Collected data:
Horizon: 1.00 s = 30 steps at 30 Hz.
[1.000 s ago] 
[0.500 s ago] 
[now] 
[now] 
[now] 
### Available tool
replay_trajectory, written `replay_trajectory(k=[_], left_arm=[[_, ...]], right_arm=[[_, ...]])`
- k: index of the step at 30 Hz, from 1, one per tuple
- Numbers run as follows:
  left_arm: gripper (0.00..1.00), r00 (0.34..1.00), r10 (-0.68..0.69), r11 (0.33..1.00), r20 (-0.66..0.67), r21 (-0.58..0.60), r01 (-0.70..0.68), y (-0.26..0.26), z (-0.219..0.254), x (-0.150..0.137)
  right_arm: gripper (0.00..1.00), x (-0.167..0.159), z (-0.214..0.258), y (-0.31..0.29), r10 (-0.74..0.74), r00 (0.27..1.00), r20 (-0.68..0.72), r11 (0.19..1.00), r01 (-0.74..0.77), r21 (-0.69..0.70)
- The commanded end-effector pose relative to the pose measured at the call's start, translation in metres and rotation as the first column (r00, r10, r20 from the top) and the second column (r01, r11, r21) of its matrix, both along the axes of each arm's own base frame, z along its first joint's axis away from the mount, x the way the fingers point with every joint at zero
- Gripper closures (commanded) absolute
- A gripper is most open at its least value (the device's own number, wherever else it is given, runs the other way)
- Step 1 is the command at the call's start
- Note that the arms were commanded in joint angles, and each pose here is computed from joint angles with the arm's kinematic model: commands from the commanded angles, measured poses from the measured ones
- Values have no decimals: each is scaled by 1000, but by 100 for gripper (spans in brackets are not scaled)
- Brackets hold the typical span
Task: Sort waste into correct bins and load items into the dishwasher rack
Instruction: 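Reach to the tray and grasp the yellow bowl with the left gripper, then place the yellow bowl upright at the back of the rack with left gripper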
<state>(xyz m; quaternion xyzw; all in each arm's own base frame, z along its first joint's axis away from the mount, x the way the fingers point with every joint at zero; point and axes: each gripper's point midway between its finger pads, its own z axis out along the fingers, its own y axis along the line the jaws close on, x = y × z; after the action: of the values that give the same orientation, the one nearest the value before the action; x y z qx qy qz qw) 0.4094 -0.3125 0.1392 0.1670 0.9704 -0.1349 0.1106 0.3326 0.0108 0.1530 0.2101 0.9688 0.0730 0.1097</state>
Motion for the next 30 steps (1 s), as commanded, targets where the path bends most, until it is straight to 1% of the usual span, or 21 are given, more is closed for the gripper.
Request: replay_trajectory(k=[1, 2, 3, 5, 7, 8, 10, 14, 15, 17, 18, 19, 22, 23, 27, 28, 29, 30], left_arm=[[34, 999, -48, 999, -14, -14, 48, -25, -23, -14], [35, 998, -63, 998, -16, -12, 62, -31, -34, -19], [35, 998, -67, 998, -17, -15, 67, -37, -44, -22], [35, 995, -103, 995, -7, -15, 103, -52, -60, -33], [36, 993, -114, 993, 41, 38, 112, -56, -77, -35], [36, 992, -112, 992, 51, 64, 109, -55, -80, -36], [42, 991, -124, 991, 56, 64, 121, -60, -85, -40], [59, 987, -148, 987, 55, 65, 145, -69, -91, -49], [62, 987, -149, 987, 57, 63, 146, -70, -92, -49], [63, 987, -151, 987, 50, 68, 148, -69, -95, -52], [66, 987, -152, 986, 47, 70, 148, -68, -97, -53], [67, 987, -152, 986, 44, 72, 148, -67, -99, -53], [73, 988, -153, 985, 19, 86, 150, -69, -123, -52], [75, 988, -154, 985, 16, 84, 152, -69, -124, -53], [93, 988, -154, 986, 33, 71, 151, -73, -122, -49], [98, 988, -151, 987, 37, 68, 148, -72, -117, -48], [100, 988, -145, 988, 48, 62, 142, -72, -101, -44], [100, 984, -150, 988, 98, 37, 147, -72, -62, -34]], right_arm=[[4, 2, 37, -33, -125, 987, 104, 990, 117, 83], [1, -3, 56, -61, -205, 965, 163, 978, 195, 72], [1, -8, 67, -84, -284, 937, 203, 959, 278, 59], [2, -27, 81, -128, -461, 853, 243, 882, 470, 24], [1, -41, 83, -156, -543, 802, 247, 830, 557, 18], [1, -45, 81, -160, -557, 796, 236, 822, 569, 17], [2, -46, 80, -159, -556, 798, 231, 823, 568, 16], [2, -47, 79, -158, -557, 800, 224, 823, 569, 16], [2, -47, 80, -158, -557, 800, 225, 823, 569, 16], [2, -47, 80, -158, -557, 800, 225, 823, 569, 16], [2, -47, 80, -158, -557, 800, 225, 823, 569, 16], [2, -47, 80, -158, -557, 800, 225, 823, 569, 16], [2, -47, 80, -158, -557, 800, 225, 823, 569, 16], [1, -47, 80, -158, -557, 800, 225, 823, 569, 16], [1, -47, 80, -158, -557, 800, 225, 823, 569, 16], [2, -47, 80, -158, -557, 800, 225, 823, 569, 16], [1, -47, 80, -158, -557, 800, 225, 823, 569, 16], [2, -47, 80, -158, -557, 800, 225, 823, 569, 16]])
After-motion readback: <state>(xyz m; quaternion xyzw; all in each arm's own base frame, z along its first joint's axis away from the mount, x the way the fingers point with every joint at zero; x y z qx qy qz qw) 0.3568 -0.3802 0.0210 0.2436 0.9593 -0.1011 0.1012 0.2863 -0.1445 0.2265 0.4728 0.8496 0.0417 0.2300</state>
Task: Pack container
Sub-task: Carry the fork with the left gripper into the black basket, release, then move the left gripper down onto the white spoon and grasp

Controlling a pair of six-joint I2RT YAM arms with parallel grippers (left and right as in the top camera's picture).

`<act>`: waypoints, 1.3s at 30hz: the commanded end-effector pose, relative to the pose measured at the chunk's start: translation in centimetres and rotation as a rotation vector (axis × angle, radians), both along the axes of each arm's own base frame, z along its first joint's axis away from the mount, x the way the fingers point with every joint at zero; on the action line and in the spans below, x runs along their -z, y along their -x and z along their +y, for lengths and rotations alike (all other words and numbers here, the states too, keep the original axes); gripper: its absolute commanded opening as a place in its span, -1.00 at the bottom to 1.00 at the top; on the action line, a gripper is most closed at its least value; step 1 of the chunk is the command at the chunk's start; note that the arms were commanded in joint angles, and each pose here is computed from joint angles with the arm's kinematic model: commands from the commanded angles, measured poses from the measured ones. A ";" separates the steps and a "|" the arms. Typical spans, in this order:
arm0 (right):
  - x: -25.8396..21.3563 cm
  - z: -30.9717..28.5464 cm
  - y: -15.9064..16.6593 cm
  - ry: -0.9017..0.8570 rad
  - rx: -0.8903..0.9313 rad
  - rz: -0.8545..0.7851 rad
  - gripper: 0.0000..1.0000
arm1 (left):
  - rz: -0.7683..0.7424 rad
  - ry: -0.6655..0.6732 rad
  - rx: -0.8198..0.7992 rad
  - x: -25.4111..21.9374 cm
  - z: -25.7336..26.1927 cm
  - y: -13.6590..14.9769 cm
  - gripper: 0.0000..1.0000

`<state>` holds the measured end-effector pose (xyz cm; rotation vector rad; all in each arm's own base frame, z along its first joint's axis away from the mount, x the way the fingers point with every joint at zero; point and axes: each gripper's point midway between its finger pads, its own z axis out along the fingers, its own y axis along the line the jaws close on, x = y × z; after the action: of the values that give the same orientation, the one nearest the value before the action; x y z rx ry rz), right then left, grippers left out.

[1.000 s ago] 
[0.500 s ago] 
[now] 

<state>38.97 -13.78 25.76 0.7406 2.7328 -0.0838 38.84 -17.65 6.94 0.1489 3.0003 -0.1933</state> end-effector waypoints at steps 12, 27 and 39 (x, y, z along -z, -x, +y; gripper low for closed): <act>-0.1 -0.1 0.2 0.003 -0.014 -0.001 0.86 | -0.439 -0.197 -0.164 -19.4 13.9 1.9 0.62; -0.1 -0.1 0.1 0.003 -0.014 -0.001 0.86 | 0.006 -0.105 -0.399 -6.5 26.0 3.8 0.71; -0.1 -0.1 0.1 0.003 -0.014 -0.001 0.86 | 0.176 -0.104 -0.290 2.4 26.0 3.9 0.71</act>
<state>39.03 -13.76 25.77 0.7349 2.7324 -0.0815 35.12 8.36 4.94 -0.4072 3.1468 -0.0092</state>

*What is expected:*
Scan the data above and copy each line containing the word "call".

*Task answer:*
- The commanded end-effector pose relative to the pose measured at the call's start, translation in metres and rotation as the first column (r00, r10, r20 from the top) and the second column (r01, r11, r21) of its matrix, both along the axes of each arm's own base frame, z along its first joint's axis away from the mount, x the way the fingers point with every joint at zero
- Step 1 is the command at the call's start

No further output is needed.